• [EXERCISE REQUIREMENTS]: Begin with the first line of the listing and quote every line through the one containing "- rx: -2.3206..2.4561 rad"; give only those lines.

• [RECORDED INFORMATION]:
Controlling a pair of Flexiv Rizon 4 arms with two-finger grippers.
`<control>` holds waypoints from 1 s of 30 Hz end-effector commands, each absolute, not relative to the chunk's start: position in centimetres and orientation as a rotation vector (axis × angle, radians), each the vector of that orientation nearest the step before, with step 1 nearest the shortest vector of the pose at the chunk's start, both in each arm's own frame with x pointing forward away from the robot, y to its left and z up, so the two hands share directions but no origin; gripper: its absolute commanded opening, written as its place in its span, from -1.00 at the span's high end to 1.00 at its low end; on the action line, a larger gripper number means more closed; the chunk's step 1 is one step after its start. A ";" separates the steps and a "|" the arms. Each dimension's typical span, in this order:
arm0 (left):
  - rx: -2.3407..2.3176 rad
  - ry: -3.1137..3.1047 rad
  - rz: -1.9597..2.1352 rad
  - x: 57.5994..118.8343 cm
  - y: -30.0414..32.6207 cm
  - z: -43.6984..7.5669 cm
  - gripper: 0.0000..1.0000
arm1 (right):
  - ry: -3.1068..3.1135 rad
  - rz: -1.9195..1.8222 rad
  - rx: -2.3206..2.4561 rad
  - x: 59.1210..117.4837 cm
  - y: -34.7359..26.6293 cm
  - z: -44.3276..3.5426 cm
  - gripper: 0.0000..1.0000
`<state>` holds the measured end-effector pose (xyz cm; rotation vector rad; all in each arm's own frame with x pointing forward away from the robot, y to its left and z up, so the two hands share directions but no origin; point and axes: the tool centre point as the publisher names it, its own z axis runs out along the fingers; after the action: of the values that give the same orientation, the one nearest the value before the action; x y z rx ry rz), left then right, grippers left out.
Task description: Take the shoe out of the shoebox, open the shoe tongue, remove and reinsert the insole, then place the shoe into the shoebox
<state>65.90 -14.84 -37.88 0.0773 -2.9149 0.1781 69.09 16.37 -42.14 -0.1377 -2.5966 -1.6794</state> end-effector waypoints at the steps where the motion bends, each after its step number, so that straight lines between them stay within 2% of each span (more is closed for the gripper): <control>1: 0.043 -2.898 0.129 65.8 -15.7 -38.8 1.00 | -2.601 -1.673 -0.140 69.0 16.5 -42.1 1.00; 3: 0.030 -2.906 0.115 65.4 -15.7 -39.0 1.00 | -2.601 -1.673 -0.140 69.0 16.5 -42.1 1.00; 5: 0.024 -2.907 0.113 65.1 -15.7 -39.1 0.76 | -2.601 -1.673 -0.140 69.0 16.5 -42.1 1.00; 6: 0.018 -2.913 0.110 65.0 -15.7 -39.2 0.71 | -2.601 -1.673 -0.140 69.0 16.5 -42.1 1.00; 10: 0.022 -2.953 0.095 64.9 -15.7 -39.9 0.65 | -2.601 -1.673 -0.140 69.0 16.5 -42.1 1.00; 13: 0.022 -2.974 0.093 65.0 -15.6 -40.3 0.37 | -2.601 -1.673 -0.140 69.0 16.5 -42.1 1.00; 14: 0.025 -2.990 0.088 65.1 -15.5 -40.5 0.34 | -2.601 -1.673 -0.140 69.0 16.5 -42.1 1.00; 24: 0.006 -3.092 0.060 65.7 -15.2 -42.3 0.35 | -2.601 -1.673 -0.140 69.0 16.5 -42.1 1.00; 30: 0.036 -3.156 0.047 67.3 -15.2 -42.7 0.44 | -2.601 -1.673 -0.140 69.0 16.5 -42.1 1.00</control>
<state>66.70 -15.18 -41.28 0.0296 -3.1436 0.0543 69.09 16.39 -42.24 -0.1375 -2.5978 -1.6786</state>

• [EXPECTED ANSWER]:
Controlling a pair of Flexiv Rizon 4 arms with two-finger grippers.
`<control>` holds waypoints from 1 s of 30 Hz end-effector commands, each absolute, not relative to the chunk's start: position in centimetres and orientation as a rotation vector (axis × angle, radians), each the vector of that orientation nearest the step before, with step 1 nearest the shortest vector of the pose at the chunk's start, both in each arm's own frame with x pointing forward away from the robot, y to its left and z up, so the two hands share directions but no origin; gripper: its absolute commanded opening, written as its place in its span, from -1.00 at the span's high end to 1.00 at its low end; on the action line, a larger gripper number means more closed; the chunk's step 1 is one step after its start. A ";" separates the steps and a "|" the arms. Each dimension's typical span, in this order:
arm0 (left):
  - rx: -2.3407..2.3176 rad
  - ry: -3.1137..3.1047 rad
  - rz: -1.9597..2.1352 rad
  - x: 57.5994..118.8343 cm
  - y: -30.0414..32.6207 cm
  - z: -43.6984..7.5669 cm
  - gripper: 0.0000..1.0000
arm1 (right):
  - ry: -3.1068..3.1135 rad
  - rz: -1.9195..1.8222 rad
  - rx: -2.3206..2.4561 rad

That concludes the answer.